Reproduce, without alteration, every line of the data; exclude the images.
[Opening SUPPLIED RECORDS section]
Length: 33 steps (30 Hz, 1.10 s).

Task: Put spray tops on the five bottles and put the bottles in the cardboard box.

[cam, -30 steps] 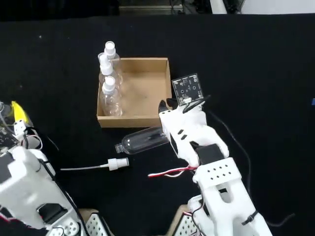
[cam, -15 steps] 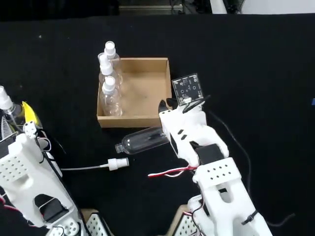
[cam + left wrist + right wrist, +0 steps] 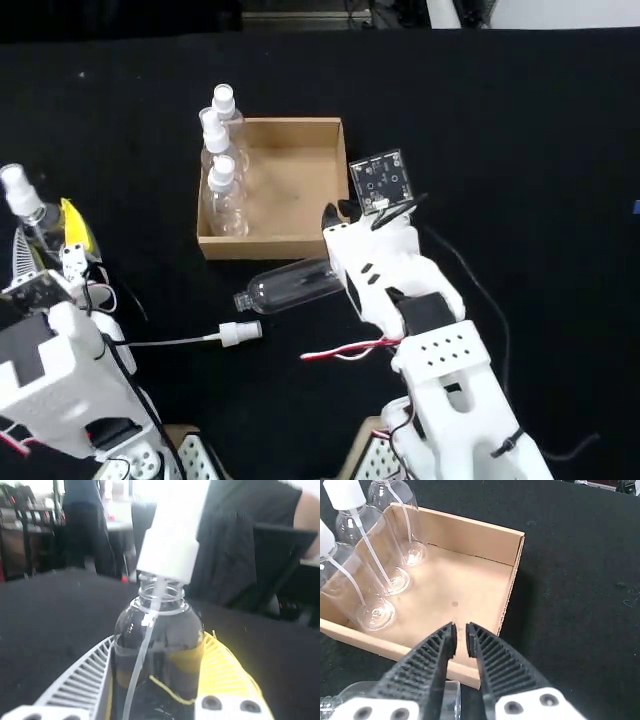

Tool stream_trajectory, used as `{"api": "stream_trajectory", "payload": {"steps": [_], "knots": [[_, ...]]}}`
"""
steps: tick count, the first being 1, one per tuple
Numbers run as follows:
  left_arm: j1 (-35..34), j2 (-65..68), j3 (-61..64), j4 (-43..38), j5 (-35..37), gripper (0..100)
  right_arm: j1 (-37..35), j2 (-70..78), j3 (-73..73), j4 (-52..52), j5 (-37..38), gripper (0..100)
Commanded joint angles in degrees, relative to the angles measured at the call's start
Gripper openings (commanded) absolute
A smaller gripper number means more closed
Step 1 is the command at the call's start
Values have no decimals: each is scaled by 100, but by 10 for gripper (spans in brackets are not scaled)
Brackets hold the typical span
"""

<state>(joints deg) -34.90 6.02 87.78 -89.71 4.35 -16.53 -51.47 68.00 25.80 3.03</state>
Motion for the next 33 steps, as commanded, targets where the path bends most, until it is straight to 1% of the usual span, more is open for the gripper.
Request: {"api": "stream_trajectory", "payload": {"steps": [1, 8, 12, 14, 17, 33], "knots": [[57, -510, 22, 615, 9, 30, 97, -277, -31, -149, 0, 11], [92, -897, 40, 1011, 18, 30, 97, -277, -22, -149, 0, 11], [505, -897, -145, 1591, 18, 30, 97, -277, -13, -149, 0, 11], [725, -949, -198, 1758, 18, 30, 97, -277, -13, -149, 0, 11], [857, -958, -207, 1741, 18, 30, 97, -277, -13, -149, 0, 11], [892, -967, 84, 1749, -35, 30, 88, -277, -13, -149, 0, 11]]}}
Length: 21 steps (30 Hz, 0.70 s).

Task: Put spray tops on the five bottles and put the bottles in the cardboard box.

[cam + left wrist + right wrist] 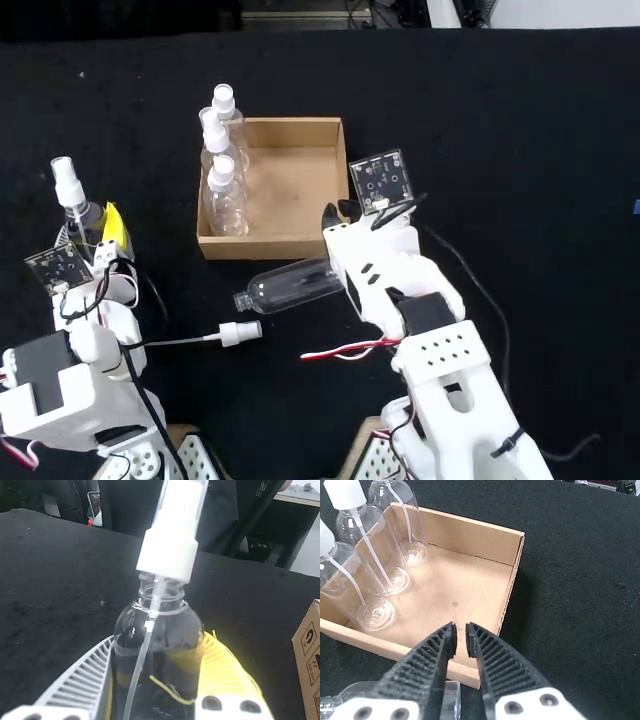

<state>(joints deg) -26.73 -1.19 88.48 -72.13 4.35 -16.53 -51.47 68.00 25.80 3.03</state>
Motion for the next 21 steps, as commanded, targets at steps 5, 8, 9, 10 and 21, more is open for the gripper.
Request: {"api": "stream_trajectory", "payload": {"steps": [5, 8, 9, 10, 21], "knots": [[-31, -334, 40, -9, -35, 30, 88, -277, -22, -149, 0, 11], [-22, -703, 163, 35, -35, 30, 88, -277, -48, -158, 9, 11], [-22, -870, 233, 35, -35, 30, 88, -277, -40, -237, 0, 11], [-22, -1029, 295, 44, -35, 30, 88, -277, -13, -299, 0, 11], [-75, -3165, 637, 2022, -35, 30, 97, -277, 4, -334, 0, 11]]}}
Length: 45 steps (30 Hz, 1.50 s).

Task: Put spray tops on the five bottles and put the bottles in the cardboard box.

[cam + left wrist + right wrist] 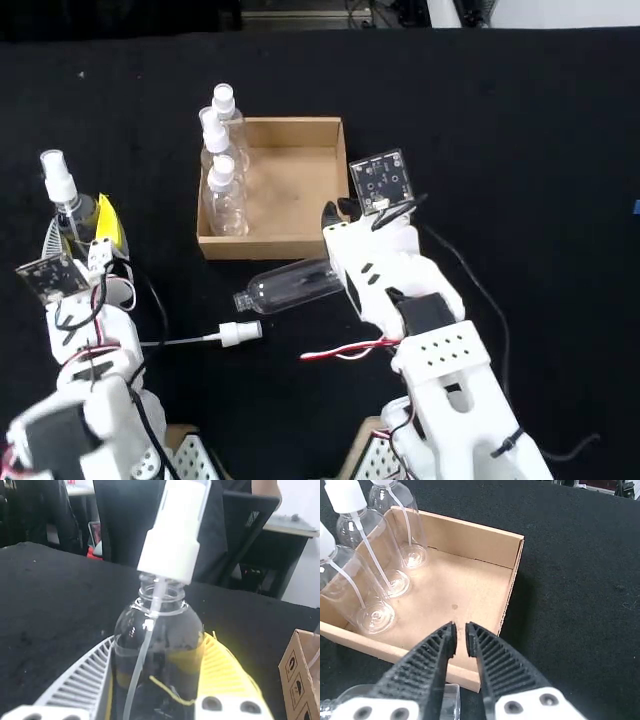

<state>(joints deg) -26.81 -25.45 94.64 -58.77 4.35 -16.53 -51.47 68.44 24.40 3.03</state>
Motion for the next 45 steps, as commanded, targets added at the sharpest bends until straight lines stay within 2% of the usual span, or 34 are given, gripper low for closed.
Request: {"api": "stream_trajectory", "payload": {"steps": [1, 7, 12, 20, 23, 31, 39, 45], "knots": [[-66, -976, -31, 967, -35, 30, 97, -259, -40, -185, 0, 11], [-57, -1943, -567, 2760, -35, 30, 97, -251, -40, -193, 0, 11], [-66, -2207, -1235, 3868, -35, 30, 97, -251, -40, -193, 0, 11], [-13, -2673, -2985, 6198, 0, 30, 97, -259, -31, -167, 0, 11], [-4, -2857, -3582, 6725, -35, 30, 114, -277, -31, -158, 0, 11], [154, -2822, -5068, 7499, -35, 30, 149, -277, -75, 18, 0, 11], [1437, -2338, -7099, 8308, -35, 30, 316, -286, -303, 167, 26, 11], [2703, -1600, -8629, 8862, -35, 30, 1363, -268, -1244, 923, 26, 11]]}}
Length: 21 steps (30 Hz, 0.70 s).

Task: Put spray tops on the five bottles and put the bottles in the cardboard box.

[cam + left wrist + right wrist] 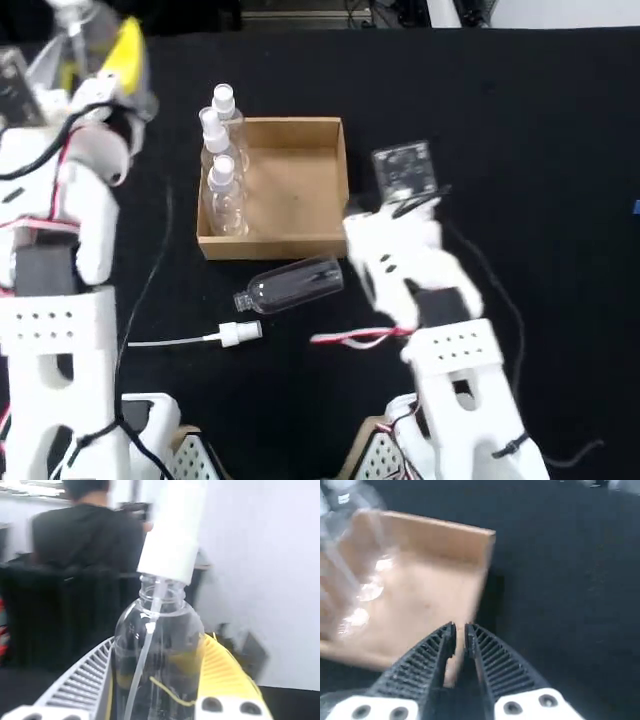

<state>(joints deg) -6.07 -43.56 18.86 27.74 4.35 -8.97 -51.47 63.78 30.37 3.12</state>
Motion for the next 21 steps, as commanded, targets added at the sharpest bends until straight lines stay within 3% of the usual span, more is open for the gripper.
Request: {"api": "stream_trajectory", "payload": {"steps": [1, 7, 13, 16, 21], "knots": [[884, 308, -1305, 378, -35, 30, 826, -268, -954, 448, 35, 11], [2308, 888, -1877, 1169, -44, 30, 2725, -268, -1938, 1591, 193, 12], [3240, 958, -1068, 1196, -44, 30, 4598, -215, -2343, 2198, 229, 12], [3644, 905, -532, 1196, 0, 30, 5108, 84, -2334, 2198, 448, 12], [4347, 923, 409, 897, 9, 30, 5354, 1121, -2668, 2207, 484, 12]]}}
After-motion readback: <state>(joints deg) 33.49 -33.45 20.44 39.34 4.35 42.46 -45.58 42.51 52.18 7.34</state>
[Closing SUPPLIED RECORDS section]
*OUTPUT BELOW:*
Length: 33 steps (30 Hz, 1.10 s).

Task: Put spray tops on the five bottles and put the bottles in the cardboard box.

[cam, -30 steps] 
[cam, -15 steps] 
[cam + left wrist + right wrist, +0 steps] 

Tool stream_trajectory, used as `{"api": "stream_trajectory", "payload": {"steps": [_], "knots": [[_, ...]]}}`
"""
steps: tick count, the first being 1, one per tuple
Numbers run as follows:
  left_arm: j1 (-35..34), j2 (-65..68), j3 (-61..64), j4 (-43..38), j5 (-35..37), gripper (0..100)
  right_arm: j1 (-37..35), j2 (-70..78), j3 (-73..73), j4 (-52..52), j5 (-37..38), gripper (0..100)
Commanded joint angles in degrees, relative to the angles measured at the call's start
Gripper openings (commanded) absolute
A smaller gripper number means more closed
Step 1 is the command at the call's start
Values have no decimals: each is scaled by 100, but by 10 for gripper (spans in brackets are not scaled)
Brackets hold the typical span
"""

<state>(joints deg) -34.90 6.02 87.78 -89.71 4.35 -16.53 -51.47 68.00 25.80 3.03</state>
Motion for the next 33 steps, as commanded, targets where the path bends most, until it is straight to 1% of the usual span, more is open for the gripper.
Request: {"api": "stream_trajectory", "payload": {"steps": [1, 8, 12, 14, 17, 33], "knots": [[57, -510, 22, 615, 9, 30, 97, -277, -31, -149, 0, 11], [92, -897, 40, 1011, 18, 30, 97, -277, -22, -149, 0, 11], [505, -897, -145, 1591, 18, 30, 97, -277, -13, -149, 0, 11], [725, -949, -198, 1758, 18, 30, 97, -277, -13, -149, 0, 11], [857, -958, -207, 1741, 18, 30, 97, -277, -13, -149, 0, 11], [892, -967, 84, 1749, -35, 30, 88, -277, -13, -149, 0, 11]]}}
Length: 21 steps (30 Hz, 0.70 s).

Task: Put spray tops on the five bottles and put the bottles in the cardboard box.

[cam + left wrist + right wrist] 

<state>(joints deg) -26.73 -1.19 88.48 -72.13 4.35 -16.53 -51.47 68.00 25.80 3.03</state>
Motion for the next 21 steps, as commanded, targets at steps 5, 8, 9, 10 and 21, more is open for the gripper.
Request: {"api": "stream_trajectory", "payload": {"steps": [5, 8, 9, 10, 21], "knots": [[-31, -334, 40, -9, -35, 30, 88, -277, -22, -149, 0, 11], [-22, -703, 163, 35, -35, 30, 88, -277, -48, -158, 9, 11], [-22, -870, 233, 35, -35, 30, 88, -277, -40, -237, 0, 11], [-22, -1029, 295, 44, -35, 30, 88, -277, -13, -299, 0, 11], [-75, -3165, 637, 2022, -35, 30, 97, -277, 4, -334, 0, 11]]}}
Length: 45 steps (30 Hz, 1.50 s).

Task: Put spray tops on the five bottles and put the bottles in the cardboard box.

[cam + left wrist + right wrist] 

<state>(joints deg) -26.81 -25.45 94.64 -58.77 4.35 -16.53 -51.47 68.44 24.40 3.03</state>
Motion for the next 45 steps, as commanded, targets added at the sharpest bends until straight lines stay within 2% of the usual span, or 34 are given, gripper low for closed.
Request: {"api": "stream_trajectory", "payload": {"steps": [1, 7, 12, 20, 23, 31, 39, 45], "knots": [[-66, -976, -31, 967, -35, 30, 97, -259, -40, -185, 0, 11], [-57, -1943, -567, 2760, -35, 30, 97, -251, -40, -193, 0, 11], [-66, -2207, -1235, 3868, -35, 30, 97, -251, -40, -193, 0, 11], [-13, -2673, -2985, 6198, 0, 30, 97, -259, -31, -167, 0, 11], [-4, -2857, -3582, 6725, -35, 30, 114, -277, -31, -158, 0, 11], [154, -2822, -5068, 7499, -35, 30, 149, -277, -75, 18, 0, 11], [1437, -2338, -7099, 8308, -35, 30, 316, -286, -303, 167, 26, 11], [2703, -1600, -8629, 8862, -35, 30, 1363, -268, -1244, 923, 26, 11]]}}
Length: 21 steps (30 Hz, 0.70 s).

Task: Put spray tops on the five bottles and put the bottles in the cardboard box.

[cam + left wrist + right wrist] 

<state>(joints deg) -6.07 -43.56 18.86 27.74 4.35 -8.97 -51.47 63.78 30.37 3.12</state>
Motion for the next 21 steps, as commanded, targets added at the sharpest bends until straight lines stay within 3% of the usual span, more is open for the gripper.
Request: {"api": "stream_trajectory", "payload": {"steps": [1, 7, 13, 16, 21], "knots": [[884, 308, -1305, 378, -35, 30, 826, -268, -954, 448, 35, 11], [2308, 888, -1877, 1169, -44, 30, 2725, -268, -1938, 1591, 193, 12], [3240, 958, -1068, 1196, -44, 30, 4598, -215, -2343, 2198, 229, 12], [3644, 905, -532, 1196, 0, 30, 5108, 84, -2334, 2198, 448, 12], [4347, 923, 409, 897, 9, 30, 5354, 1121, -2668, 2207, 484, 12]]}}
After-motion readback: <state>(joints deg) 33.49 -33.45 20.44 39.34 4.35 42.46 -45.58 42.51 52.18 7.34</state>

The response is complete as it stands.